June 11 – July 29, 2022

ANNI ALBERS, BERYL KOROT, BRICE MARDEN | Woven
Krakow Witkin Gallery

In-Person Viewing:
10 Newbury Street, Boston, Massachusetts 02116, USA

Virtual Viewing:
https://www.krakowwitkingallery.com/exhibitions/woven/

The works exhibited at Krakow Witkin Gallery are Beryl Korot’s “Weavers Notations Variation 1” and “Weavers Notations Variation 2”, both from 2012. They derive from original hand-drawn weaver’s notations that the artist made in 1976 for “Text and Commentary” (a project first exhibited in 1977 at Leo Castelli Gallery and, in 2015, acquired by the Museum of Modern Art, New York). For these newer works, Korot imported the source drawings/notations into a computer, altered them and then outputted them as inkjet prints on archival paper. Furthermore, working with Judith Solodkin, a master printer and an expert in digital embroidery, Korot selected specific thread structures to be digitized and then chose particular threads to be sewn into the inkjet prints in specific ways to create different levels of transparency in relationship to the printed imagery that they were ‘covering’. The programmed structure of the threads allows the printed markings to be seen in a new way, adding texture, color, and depth to the surface of the work. The kind of stitching, its shape, and degrees of being open or closed to the drawn surface beneath challenges a viewer’s experience, creating opportunities for deeper looking at and exploration of the intersections of the imagery, the printing and embroidery, with digital, organic, original, and reproductive all being considered equally important.

Since 1961 when a student at Boston University, Brice Marden has worked with etching. He has utilized line etching, sugarlift, aquatint and a myriad of other techniques. The two works by Marden included in “Woven” were made twenty years apart (1992 and 2012) and while there is a strong change within the overall structure of marks, a consistency reigns. The process of making a print – wiping, scraping, acid-etching, etc. as well as deciding how big and what paper to print upon – are all used by Marden to create a dynamic, sensitive, and quiet situation for contemplation. Simultaneous to this, he shows that the power of all the marks comes from their contingency to other marks. Compare, contrast, push, pull, and support are just some of the formal actions that Marden’s lines, planes and spaces do to and with each other.

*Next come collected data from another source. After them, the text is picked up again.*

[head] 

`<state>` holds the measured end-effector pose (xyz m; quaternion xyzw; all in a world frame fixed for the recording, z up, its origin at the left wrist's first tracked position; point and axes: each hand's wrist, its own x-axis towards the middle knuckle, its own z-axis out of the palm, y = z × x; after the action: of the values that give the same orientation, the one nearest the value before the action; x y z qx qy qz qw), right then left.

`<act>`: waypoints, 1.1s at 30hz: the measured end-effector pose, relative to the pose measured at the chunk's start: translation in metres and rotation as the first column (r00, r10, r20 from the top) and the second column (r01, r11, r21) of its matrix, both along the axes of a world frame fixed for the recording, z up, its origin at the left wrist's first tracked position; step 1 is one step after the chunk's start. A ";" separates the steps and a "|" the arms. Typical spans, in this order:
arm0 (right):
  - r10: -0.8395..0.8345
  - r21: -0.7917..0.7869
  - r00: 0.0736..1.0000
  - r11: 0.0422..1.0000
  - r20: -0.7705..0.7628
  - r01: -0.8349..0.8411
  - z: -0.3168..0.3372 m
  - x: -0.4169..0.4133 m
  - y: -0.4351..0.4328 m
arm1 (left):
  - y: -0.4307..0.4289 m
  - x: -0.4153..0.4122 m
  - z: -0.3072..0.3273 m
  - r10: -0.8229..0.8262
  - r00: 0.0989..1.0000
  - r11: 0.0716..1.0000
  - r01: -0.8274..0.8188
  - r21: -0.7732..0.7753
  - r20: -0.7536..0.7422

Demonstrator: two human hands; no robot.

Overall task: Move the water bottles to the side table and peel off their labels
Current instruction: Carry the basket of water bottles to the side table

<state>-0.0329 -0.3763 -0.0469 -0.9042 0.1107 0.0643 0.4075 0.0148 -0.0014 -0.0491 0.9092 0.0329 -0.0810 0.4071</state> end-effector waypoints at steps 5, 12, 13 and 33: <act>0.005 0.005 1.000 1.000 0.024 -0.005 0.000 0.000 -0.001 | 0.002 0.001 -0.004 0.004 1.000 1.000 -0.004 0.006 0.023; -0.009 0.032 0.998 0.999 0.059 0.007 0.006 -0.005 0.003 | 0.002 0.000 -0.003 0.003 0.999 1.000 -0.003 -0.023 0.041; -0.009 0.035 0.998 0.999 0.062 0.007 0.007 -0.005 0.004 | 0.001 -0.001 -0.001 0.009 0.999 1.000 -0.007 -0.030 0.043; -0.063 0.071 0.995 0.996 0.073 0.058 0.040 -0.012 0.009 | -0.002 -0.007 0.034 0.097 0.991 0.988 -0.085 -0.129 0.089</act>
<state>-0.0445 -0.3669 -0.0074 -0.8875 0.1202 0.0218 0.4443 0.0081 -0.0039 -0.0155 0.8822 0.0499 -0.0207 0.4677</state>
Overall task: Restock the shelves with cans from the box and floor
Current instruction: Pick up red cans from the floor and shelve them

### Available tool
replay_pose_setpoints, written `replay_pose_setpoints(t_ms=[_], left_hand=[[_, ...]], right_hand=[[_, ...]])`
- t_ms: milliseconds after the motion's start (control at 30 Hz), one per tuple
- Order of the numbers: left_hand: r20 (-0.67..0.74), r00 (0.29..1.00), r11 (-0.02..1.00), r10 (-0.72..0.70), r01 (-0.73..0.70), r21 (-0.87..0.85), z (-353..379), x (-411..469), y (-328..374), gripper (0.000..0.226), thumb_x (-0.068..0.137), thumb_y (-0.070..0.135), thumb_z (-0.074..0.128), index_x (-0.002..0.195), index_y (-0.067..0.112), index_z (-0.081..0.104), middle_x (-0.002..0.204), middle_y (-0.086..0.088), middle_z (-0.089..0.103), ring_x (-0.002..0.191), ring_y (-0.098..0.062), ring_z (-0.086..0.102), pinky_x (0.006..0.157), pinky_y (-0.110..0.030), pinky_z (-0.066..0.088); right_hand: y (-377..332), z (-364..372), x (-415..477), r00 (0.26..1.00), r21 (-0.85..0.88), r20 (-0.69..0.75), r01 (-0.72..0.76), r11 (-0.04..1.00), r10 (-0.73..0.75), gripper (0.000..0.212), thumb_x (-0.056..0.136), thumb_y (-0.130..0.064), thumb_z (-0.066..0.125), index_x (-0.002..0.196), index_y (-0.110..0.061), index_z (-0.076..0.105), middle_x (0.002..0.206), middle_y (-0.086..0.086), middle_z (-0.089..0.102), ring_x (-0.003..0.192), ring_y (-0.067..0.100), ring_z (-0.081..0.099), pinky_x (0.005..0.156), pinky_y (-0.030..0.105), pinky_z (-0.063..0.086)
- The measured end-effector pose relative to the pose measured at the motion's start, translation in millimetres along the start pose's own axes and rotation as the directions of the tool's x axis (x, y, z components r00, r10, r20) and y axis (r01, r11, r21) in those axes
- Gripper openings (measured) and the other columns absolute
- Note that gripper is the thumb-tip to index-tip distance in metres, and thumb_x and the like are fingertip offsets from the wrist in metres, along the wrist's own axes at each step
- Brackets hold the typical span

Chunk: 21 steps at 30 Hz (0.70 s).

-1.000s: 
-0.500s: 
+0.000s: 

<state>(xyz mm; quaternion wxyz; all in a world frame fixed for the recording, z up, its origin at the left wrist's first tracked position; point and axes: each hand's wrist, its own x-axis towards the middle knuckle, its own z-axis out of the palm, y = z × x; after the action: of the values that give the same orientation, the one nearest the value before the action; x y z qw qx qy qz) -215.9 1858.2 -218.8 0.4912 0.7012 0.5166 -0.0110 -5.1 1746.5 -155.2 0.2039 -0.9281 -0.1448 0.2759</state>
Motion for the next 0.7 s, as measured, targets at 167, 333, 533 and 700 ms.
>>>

Anni Albers started making prints in 1963. By 1973, she was well versed in the techniques, limitations and opportunities of the various processes. “Do IV” displays Albers’ command of screenprinting as the work displays her creativity and skill balancing between the surface plane of the paper with the dynamic “micro-planes” that make up the pattern. She printed single large square of color to delineate the visual space in the center of the paper. A huge quantity of small marks are arranged so as to create a large number of rhomboids. These rhomboids abut, intersect, and spread out so as to create both four neatly arranged squares as well as a central diamond. The small marks are darker and lighter in various locations so as to give one’s eye the sense of receding or projecting into space, all the while, the whole work is seemingly a flat pattern. As was typical for Albers, the work displays her ability to simultaneously present senses of delicacy, dynamism, stability, and strength.